Both B.C. Health Minister Terry Lake and Premier Christy Clark have acknowledged people are waiting too long for the medical scans, which are used to examine everything from brain tumours to joint problems.

In November, the province unveiled a four-year plan to boost the number of annual MRIs by 65,000 at a cost of up to $20 million by year four. Island Health will receive $3.8 million by year four. The health authority projects it will perform 41,730 MRI scans a year by 2019.

Each health authority was given additional funding to reduce wait-lists for MRI tests but the province left it to individual health authorities to decide how to best achieve that.

In January, Island Health embarked on a plan to perform 3,160 more MRI scans over the next three months.

The health authority’s multi-prong plan to reduce wait-lists relies on increasing operating hours of MRI machines and adding more radiologists, nurses and technicians to perform the scans.

Lake said the use of private clinics by Island Health is an interim step to reduce those wait-lists now.

“Island Health is looking to the private sector, which has the people and equipment in place so we can make a difference right away,” Lake said in a phone interview.

The B.C. NDP has criticized Island Health’s parallel plan to contract private clinics to perform more than half of the publicly funded MRIs needed to reduce wait-lists.

NDP health critic Judy Darcy said wait-lists are sure to creep back up if the province keeps pouring one-time funding into private health care — money needed to repair an ailing public health care system.

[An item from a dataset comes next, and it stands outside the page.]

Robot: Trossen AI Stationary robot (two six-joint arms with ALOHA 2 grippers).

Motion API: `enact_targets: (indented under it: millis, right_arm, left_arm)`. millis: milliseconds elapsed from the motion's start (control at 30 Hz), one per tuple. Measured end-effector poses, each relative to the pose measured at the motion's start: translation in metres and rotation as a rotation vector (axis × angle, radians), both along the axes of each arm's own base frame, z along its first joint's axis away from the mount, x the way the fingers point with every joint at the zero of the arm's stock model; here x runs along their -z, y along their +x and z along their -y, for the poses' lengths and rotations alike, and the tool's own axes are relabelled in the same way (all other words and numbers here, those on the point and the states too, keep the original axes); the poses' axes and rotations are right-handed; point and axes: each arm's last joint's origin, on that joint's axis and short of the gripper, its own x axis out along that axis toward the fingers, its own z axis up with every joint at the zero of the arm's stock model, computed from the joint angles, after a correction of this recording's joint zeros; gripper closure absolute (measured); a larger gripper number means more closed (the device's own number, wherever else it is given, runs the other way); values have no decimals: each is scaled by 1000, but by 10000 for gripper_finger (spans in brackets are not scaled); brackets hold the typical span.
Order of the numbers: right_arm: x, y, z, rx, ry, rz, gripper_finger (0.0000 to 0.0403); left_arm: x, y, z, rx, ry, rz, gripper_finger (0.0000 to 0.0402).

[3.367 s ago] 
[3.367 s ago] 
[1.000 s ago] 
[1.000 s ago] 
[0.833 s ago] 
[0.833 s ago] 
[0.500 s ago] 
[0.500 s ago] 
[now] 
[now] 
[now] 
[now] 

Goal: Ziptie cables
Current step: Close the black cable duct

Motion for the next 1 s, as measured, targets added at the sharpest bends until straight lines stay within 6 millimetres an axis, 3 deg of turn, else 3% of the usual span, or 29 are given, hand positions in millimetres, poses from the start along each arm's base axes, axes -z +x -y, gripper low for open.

“It’s crisis management, not long-term planning,” Darcy said, adding that with contracts of this type, private clinics will be bolstered to hold the province “hostage” in terms of pricing.

Germain said the hiring of MRI technicians is going well and the health authority expects to have substantially expanded its capacity by the time the temporary private contract expires.

“Island Health carefully considered whether this contract was the right thing to do,” she said, “and we decided it was in the best interest of the patients on our MRI wait-lists to expedite MRI scans while we continue to build internal capacity through recruitment and expanded hours.”

The diagnostic scans performed by private clinics are done to the same standard of those within Island Health, Germain said.

“And they are read by the same radiologists who work in the hospital system,” she said. “The patient is not paying for these scans, the only difference is the location.”